刘瑜的声音不高,但很清脆同,脆得象马蹄。
踏破室外,呼啸的北风。
先前出去吩咐厨房准备宵夜的美妾,端着托盘入内来,里面有几色小菜,还有一小碗面条,一小壶酒。
石得一看着在他卧室吃宵夜的刘瑜,他需要不断告诫自己,才没有冲上去把刘瑜放在梳妆台上的托盘掀翻。,特别当刘瑜指点着那一盘风干牛肉,大赞厨师的水平时,石得一几乎要把自己的后槽牙咬碎了。
所幸刘瑜倒也没有刻意拖上很长时间。
“你觉得,你身边的人,都出卖了你?”刘瑜一边剔着牙,一边向石得一问道。
石得一深吸了一口气,之前一直觉得诡异的味道,终于被这句话勾了出来。
没错,他的侍卫里,有他的义子,有他从禁军里提拔出来的人手,甚至有他老家的侄子!就如同他这里的厨子,那是他最为信任的人了。至于他的美妾,更是他从青楼赎了身,连带还给她弟弟谋了个官职的……

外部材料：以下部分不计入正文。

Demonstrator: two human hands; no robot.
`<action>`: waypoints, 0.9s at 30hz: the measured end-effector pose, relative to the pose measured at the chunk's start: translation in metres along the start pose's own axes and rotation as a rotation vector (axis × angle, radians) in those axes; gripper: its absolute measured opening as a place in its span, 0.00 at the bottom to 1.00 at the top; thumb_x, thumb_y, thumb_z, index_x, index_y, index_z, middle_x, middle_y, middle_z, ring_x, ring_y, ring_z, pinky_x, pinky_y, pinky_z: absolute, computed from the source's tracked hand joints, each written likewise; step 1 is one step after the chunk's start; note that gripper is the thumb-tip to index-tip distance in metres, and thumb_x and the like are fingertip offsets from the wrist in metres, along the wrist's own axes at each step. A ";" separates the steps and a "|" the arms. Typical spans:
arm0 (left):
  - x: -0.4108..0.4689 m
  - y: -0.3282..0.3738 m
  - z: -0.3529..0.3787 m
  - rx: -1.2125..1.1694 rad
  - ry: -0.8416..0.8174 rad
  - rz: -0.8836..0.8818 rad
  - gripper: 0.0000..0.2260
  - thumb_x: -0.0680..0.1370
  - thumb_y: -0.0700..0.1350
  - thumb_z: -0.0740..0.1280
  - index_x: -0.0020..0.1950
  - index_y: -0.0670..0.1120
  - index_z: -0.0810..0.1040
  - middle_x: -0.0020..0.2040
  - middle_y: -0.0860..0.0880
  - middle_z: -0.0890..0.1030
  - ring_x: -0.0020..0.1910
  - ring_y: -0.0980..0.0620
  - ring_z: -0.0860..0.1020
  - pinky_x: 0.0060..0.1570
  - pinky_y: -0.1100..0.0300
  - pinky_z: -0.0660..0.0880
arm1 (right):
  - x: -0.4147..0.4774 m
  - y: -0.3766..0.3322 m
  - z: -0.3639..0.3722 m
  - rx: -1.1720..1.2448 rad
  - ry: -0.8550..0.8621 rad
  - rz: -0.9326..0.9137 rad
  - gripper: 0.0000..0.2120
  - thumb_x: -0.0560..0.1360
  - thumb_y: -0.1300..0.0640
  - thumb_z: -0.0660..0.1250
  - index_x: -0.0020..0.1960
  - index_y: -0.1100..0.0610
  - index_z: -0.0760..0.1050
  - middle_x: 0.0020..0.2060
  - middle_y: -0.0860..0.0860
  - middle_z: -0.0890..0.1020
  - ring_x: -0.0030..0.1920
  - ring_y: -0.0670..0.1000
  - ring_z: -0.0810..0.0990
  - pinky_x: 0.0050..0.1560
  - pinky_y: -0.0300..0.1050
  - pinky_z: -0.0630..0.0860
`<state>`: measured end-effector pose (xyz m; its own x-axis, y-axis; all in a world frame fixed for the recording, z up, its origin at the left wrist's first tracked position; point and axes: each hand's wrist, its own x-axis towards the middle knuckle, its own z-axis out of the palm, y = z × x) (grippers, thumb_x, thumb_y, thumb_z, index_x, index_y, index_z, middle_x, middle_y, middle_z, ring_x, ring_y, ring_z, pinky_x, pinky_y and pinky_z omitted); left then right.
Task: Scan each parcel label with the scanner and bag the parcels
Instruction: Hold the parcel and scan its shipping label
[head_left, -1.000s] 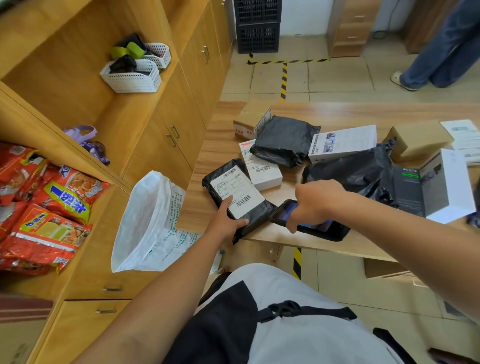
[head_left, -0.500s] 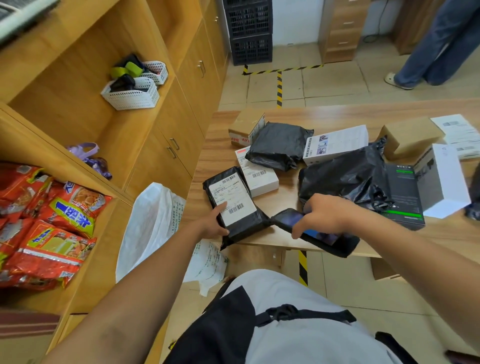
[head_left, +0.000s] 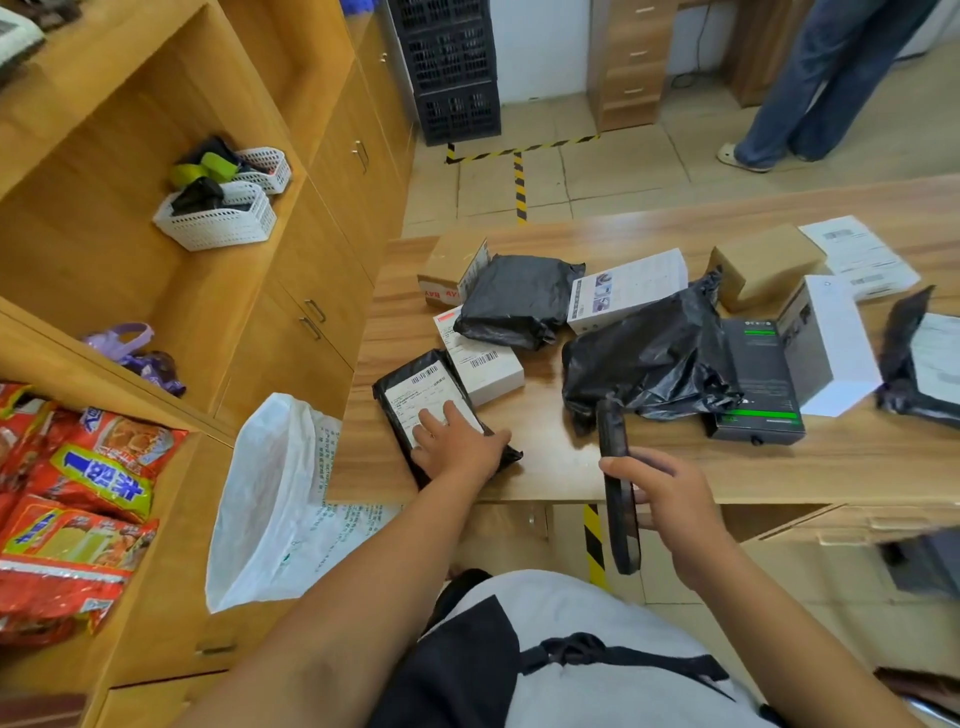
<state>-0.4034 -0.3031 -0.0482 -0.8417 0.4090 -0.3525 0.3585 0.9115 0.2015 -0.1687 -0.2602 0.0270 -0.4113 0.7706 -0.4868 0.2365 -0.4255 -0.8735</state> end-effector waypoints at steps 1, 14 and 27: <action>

这些人,说句不好听的,如果他石得一出了事的话,那他们必定也是作为党羽诛连的。
他们压根就不可能背叛他啊!
石得一望着刘瑜,眼里流落着深深的忌讳。
刘瑜拿起那一瓶酒,添满了两杯,把其中一杯,示意王四递了过去给石得一。
“石公公,莫使金樽空对月,来来,共饮了这一杯。”刘瑜微笑着劝酒。
喝了这一杯酒之后,刘瑜示意石得一俯首过来:“其实,我收买了他们,我全都收买了!我收买了所有人,你知道吗?”
然后刘瑜放下酒杯,伸手拍了拍石得一的肩膀,对他道:“石公公,酒喝得太多,伤身啊。适可为好。”
接着刘瑜冲着愣在那里的石得一拱了拱手,向外而去。
王四跟在刘瑜身后,颇有些疑惑。
他不明白,不明白为什么就这样走了?
这到底是什么意思?
出了石得一的宅子,王四上马前忍不住问道:“少爷,小的进去,结果了那厮!”
“四哥,你把事都做完,那其他人如何是好?总得留些事,给别人去做,这样大家才不会太闷啊。”刘瑜说着轻笑了起来,翻身上了马。
但在刘瑜拔转马头准备离开时同,宅子里却就有人奔了出来。
是那位给刘瑜端宵夜的美妾:“相公,他疯了。”
石得一疯了,是一件很有可能的事。